*What you will do:* The result should be an exact copy of only the lines from the one holding "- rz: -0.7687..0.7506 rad" through the last line of the data below, please, without pictures.

*Collected material:*
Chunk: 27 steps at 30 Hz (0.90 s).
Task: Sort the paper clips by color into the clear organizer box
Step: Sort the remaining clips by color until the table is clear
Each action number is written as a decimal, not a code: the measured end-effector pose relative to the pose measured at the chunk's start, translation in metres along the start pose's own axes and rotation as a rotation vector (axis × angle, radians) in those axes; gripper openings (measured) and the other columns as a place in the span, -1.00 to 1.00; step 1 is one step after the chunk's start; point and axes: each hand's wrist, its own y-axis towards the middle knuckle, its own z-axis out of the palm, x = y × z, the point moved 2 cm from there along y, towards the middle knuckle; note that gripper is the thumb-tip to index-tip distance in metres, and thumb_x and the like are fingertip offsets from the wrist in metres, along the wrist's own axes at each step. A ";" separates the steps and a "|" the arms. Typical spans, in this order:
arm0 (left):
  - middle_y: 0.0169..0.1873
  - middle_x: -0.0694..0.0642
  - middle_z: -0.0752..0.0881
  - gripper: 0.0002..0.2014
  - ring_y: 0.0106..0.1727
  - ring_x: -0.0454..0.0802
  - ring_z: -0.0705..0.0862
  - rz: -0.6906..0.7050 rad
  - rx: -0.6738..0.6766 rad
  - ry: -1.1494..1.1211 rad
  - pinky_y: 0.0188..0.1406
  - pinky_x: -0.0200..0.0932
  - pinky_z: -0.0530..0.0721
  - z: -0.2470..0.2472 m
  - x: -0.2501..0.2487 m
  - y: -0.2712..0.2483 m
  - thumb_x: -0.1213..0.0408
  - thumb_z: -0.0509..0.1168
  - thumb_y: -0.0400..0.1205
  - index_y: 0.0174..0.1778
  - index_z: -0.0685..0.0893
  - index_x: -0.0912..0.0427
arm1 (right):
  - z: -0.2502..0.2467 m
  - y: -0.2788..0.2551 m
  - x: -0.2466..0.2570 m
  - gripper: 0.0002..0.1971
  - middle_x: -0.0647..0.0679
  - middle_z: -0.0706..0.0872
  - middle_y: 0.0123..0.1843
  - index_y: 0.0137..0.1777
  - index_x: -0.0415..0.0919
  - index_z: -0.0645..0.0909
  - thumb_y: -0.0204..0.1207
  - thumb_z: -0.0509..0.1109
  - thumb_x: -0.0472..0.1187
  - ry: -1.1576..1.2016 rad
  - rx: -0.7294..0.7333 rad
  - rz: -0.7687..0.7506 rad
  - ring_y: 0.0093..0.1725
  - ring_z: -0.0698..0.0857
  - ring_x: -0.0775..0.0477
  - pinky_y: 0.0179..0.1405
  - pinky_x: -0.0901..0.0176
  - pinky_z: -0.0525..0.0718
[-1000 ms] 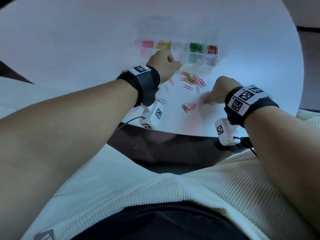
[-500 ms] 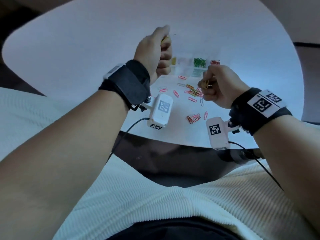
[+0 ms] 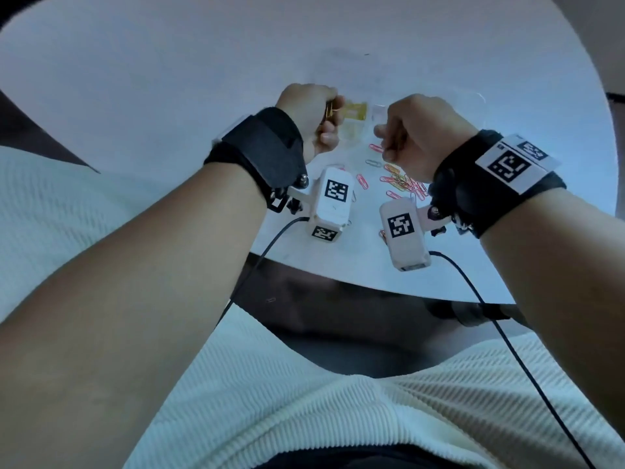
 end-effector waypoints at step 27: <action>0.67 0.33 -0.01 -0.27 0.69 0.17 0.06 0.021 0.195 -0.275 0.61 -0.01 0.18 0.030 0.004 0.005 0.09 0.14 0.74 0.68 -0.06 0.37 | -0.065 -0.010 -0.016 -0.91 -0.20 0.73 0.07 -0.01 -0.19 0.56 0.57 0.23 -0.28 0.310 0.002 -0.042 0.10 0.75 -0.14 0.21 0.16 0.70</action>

*Response:*
  - rz: -0.7687..0.7506 rad
  - ring_y: 0.0093..0.1725
  - ring_z: -0.0698..0.0857
  - ring_x: -0.0775..0.0477
  - pinky_y: 0.0179..0.1405
  - pinky_x: -0.0901..0.0176
  - pinky_z: -0.0525..0.0718
[-1000 ms] 
[-500 ms] 
[+0 ms] 
 end-effector waypoints at step 27: <action>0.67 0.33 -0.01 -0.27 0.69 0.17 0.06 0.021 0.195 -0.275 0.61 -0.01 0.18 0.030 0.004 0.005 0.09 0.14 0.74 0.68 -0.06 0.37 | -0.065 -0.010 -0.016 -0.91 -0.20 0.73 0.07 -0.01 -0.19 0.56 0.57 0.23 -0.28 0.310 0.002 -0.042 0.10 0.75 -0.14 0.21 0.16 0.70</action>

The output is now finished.